Given records START
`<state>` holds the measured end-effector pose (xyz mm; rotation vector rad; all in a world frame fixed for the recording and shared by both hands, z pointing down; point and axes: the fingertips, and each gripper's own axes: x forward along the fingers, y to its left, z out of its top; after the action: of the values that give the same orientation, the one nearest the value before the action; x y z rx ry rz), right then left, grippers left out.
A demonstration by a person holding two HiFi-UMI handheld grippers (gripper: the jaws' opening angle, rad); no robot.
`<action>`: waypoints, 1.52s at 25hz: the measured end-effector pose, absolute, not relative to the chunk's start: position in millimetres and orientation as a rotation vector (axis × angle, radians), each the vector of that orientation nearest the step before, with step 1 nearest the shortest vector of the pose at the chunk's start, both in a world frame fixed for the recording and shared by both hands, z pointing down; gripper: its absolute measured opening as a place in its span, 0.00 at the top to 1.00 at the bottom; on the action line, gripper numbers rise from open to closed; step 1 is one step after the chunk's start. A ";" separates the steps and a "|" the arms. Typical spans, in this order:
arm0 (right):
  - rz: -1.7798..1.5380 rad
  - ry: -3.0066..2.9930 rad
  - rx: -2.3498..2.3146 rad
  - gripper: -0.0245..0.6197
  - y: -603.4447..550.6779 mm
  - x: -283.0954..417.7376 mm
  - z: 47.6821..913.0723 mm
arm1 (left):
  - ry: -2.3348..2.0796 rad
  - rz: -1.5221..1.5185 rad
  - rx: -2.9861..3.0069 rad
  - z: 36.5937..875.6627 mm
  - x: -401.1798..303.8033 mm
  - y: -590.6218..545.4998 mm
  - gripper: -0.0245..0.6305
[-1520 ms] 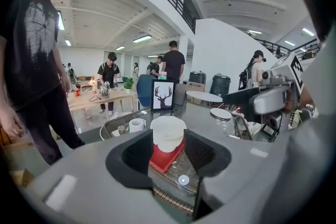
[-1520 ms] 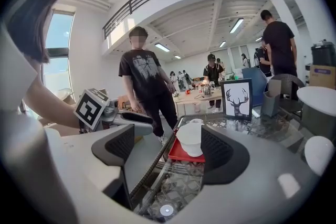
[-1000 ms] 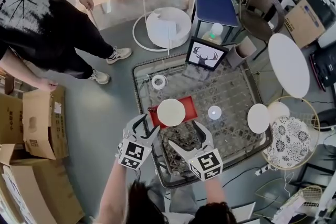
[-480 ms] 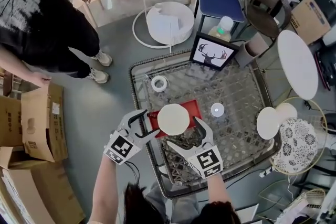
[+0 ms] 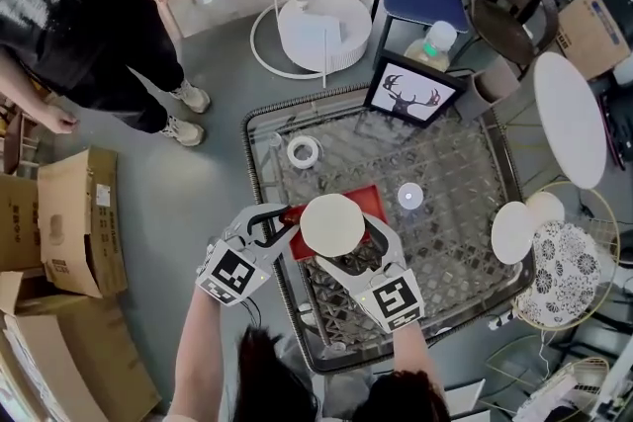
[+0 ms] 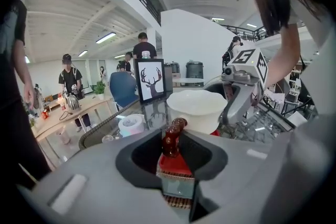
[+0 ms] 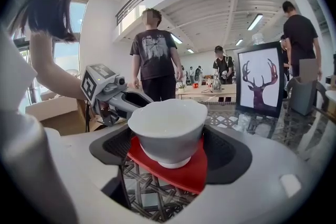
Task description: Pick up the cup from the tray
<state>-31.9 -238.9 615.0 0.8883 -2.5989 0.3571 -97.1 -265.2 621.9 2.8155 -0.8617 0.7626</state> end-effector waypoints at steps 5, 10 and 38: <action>0.351 -2.600 0.904 0.28 -242.2 -33.4 614.0 | -0.885 0.730 2.788 622.2 -98.8 -266.4 0.81; 0.344 -2.602 0.914 0.28 -241.0 -32.7 614.1 | -0.913 0.699 2.774 620.3 -98.0 -264.1 0.81; 0.288 -2.556 1.052 0.28 -194.0 20.6 576.9 | -0.824 0.583 2.795 586.9 -43.6 -221.8 0.81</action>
<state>20.6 -194.0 576.9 1.0523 -2.5559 0.2878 -43.6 -221.8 586.9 2.7954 -0.8244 0.5827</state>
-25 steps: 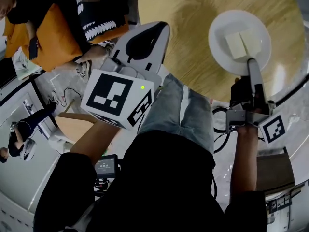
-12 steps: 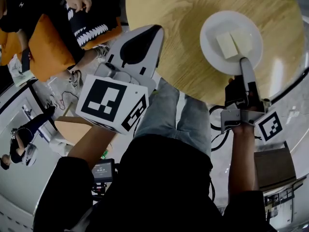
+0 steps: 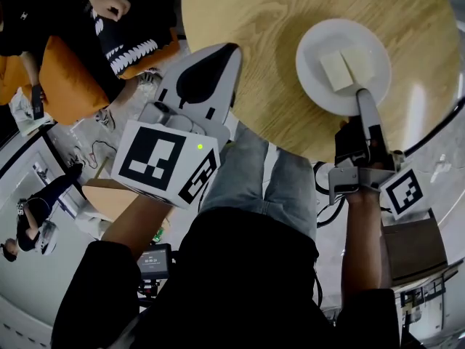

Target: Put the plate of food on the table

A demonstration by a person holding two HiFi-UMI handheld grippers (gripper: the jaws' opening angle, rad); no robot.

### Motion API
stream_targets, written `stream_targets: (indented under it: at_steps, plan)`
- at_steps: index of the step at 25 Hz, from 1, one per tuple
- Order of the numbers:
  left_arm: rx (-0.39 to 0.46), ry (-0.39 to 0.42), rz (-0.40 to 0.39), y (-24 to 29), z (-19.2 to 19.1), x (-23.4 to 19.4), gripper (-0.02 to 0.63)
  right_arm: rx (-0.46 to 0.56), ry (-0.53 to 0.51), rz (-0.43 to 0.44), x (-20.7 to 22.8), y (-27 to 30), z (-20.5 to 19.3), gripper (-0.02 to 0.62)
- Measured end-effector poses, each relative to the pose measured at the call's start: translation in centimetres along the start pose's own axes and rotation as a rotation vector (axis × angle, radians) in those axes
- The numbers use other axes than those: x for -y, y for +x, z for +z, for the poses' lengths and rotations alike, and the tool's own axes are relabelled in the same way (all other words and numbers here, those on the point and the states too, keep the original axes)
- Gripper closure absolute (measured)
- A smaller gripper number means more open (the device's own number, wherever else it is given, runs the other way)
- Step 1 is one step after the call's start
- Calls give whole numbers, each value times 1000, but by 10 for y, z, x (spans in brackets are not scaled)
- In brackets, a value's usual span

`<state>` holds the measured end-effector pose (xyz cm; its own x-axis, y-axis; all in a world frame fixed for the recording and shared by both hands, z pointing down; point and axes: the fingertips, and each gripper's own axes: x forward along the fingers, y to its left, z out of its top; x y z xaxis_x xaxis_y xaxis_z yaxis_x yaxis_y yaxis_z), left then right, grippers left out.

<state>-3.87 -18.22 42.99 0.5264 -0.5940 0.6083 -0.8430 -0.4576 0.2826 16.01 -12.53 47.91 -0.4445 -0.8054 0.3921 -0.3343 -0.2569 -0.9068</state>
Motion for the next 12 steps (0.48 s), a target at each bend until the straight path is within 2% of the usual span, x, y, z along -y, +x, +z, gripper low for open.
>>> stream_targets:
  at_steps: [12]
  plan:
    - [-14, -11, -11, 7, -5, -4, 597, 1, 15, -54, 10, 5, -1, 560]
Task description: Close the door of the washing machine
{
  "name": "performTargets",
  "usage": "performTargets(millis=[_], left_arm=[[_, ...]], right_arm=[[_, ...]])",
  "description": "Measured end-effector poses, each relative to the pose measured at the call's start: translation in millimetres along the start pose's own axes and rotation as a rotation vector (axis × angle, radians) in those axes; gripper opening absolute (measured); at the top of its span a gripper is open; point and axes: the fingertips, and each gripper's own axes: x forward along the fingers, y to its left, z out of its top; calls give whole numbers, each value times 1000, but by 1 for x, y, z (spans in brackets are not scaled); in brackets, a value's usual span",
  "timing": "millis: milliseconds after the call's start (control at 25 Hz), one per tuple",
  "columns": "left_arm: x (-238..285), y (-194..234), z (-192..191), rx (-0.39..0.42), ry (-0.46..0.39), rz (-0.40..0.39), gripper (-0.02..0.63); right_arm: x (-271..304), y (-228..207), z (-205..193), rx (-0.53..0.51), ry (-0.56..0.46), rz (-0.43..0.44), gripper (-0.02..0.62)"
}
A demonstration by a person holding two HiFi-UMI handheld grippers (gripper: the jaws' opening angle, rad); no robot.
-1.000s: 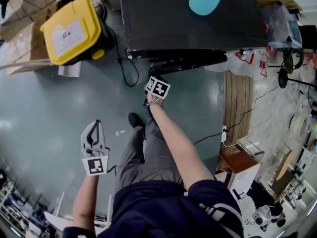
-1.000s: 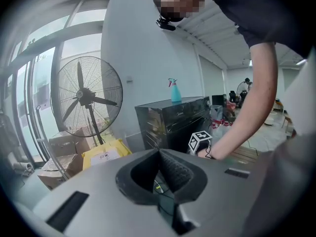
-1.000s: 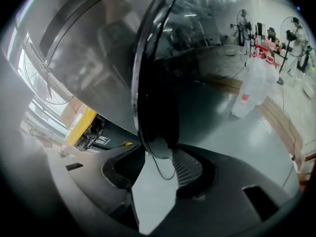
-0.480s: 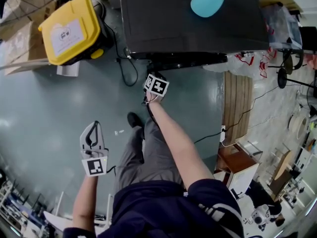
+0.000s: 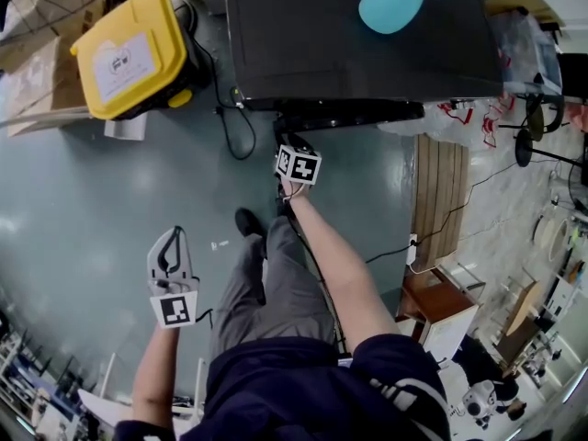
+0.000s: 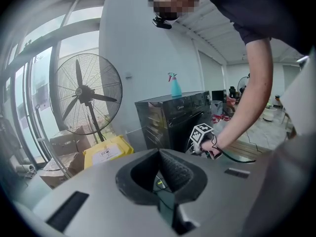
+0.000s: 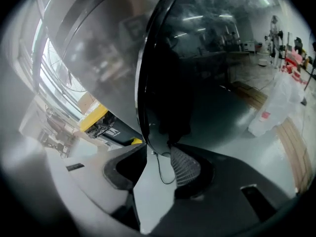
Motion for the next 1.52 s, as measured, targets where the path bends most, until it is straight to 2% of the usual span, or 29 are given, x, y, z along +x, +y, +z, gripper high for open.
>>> performTargets(millis=[160, 240, 320, 480, 800, 1520], left_arm=[[0, -3, -2, -2, 3, -3, 25], [2, -4, -1, -2, 1, -5, 25], [5, -4, -2, -3, 2, -5, 25], [8, -6, -3, 0, 10, -10, 25], [10, 0, -4, 9, 15, -5, 25], [24, 0, -9, -9, 19, -12, 25]], right_arm=[[-1, -2, -7, -99, 29, 45, 133], [-3, -6, -6, -209, 47, 50, 31], [-3, -7, -5, -305, 68, 74, 21], [-2, 0, -5, -382, 73, 99, 20], [5, 1, 0, -311, 64, 67, 20], [16, 2, -3, -303, 159, 63, 20]])
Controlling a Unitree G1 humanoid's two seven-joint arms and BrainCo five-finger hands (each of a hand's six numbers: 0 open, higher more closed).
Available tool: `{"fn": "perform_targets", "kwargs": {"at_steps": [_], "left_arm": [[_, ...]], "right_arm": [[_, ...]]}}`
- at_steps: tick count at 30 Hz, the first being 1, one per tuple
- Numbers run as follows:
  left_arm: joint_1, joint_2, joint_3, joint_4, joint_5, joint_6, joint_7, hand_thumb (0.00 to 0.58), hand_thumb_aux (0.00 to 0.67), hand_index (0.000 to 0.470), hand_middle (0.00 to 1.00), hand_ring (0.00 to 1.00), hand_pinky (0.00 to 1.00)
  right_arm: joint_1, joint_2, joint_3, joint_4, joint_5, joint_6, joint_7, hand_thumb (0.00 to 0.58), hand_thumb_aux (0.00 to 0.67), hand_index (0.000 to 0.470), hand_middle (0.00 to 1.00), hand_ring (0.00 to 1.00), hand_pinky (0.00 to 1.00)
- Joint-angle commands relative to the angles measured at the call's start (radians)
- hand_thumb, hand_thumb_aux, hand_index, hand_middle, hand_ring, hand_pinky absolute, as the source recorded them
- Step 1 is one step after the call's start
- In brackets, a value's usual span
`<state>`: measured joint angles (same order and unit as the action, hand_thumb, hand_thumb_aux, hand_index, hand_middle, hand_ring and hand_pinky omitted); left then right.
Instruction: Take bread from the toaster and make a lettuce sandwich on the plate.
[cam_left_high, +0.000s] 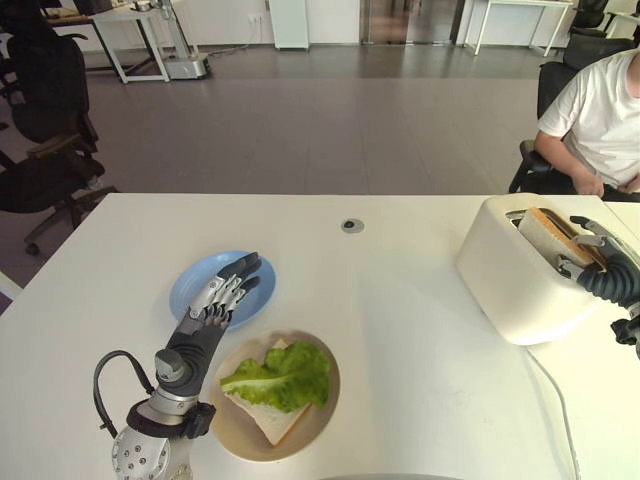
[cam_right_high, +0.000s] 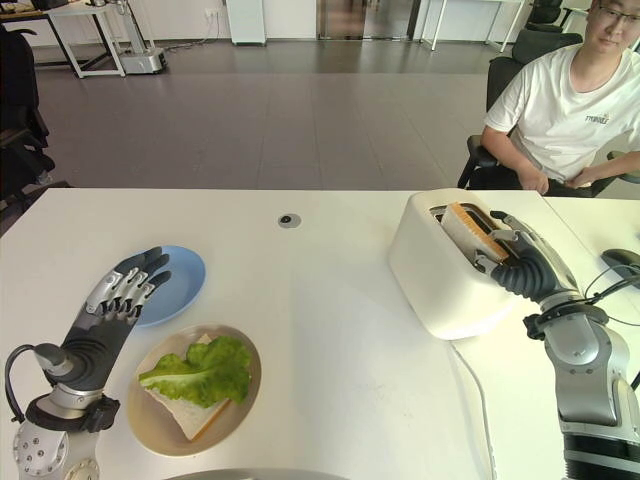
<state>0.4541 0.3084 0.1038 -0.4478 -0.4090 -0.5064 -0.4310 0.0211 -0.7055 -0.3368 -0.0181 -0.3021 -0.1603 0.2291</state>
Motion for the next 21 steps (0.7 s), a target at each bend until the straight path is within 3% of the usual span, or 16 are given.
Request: {"fn": "perform_targets", "kwargs": {"at_steps": [1,6,12,16,21], "left_arm": [[-0.007,-0.004,0.004,0.013,0.035,0.01,-0.005,0.0,0.0,0.0,0.0,0.0,0.0],[-0.007,-0.015,0.012,0.015,0.052,-0.002,-0.004,0.0,0.0,0.0,0.0,0.0,0.0],[-0.003,-0.007,0.052,0.006,0.036,-0.011,-0.008,0.0,0.0,0.0,0.0,0.0,0.0],[0.031,0.033,0.126,0.005,0.049,-0.026,-0.033,0.0,0.0,0.0,0.0,0.0,0.0],[0.136,0.131,0.212,-0.014,0.078,-0.081,-0.141,0.0,0.0,0.0,0.0,0.0,0.0]], "right_arm": [[-0.045,0.038,-0.012,0.011,0.108,0.035,0.017,0.58,0.67,0.47,0.0,0.0,0.0],[-0.199,0.08,-0.162,0.052,0.453,0.211,0.068,0.58,0.67,0.47,0.0,0.0,0.0],[-0.266,0.067,-0.235,-0.075,0.755,0.442,0.153,0.58,0.67,0.47,0.0,0.0,0.0],[-0.275,0.091,-0.145,-0.269,0.933,0.598,0.204,0.58,0.67,0.47,0.0,0.0,0.0],[-0.27,0.208,0.158,-0.494,1.018,0.741,0.194,0.58,0.67,0.47,0.0,0.0,0.0]]}}
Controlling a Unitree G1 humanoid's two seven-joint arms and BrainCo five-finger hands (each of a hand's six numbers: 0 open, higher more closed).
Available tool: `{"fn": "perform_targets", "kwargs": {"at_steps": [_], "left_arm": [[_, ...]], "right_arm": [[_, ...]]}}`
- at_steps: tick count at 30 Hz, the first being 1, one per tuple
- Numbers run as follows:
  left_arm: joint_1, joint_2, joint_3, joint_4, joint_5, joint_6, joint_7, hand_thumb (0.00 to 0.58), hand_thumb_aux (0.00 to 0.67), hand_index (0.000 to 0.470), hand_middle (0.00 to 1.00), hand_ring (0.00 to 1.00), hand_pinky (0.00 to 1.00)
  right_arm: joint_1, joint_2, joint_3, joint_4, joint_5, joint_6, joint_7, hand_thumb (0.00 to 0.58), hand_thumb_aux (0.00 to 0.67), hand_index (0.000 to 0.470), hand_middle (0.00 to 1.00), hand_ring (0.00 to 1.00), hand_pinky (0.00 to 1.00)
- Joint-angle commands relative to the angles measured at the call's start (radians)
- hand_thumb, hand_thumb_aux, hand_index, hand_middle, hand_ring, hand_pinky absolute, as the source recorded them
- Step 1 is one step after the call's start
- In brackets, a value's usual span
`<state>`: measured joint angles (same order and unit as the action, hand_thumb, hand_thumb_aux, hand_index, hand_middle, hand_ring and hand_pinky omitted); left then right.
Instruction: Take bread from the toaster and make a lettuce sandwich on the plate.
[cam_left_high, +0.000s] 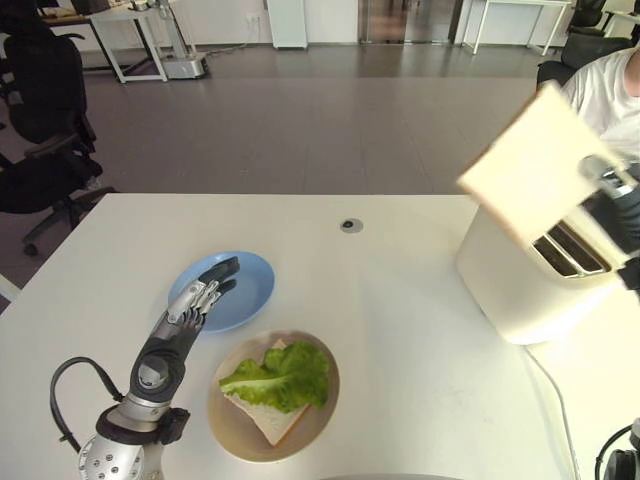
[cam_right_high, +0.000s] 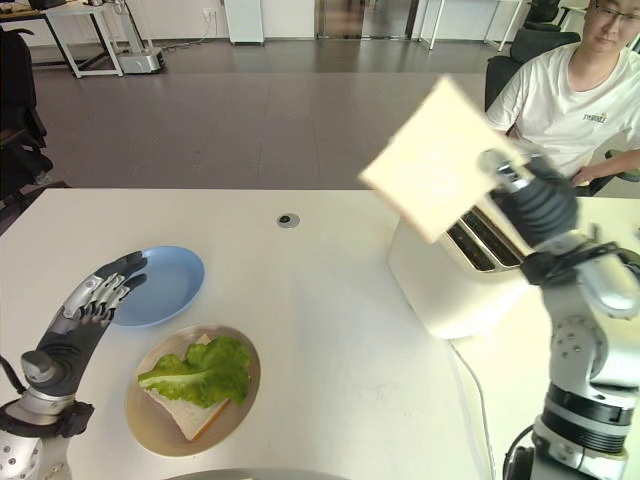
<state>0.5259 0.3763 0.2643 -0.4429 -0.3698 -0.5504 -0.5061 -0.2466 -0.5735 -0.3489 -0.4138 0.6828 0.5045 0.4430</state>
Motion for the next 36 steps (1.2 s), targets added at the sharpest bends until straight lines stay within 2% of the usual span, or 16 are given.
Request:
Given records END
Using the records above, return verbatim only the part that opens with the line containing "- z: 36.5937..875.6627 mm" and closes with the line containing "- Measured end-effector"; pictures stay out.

▸ **Exercise answer**
  - z: 36.5937..875.6627 mm
  - x: -401.1798..303.8033 mm
  - y: -590.6218..545.4998 mm
  - gripper: -0.0245..0.6305
[-1520 ms] 
[-1520 ms] 
[-1000 ms] 
[-480 ms] 
[+0 ms] 
[+0 ms] 
[+0 ms] 
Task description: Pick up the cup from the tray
<state>-31.9 -238.9 615.0 0.8883 -2.5989 0.3571 -97.1 -265.2 621.9 2.8155 -0.8617 0.7626</state> end-effector waypoints at steps 5, 10 and 38: <action>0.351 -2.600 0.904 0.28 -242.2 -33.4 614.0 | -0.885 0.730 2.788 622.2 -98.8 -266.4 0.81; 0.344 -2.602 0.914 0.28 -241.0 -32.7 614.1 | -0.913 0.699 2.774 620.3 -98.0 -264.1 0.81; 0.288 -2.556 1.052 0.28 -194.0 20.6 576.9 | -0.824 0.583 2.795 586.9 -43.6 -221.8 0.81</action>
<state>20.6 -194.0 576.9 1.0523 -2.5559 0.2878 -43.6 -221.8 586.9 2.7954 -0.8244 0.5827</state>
-25 steps: 
-12 steps: 
+0 steps: 

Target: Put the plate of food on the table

A demonstration by a person holding two HiFi-UMI handheld grippers (gripper: the jaws' opening angle, rad); no robot.

### Motion API
stream_targets, written `stream_targets: (indented under it: at_steps, plan)`
- at_steps: index of the step at 25 Hz, from 1, one per tuple
- Order of the numbers:
  left_arm: rx (-0.39 to 0.46), ry (-0.39 to 0.42), rz (-0.40 to 0.39), y (-24 to 29), z (-19.2 to 19.1), x (-23.4 to 19.4), gripper (-0.02 to 0.63)
  right_arm: rx (-0.46 to 0.56), ry (-0.53 to 0.51), rz (-0.43 to 0.44), x (-20.7 to 22.8), y (-27 to 30), z (-20.5 to 19.3), gripper (-0.02 to 0.62)
- Measured end-effector poses, each relative to the pose measured at the call's start: translation in centimetres along the start pose's own axes and rotation as a rotation vector (axis × angle, radians) in those axes

No further output is required for this exercise.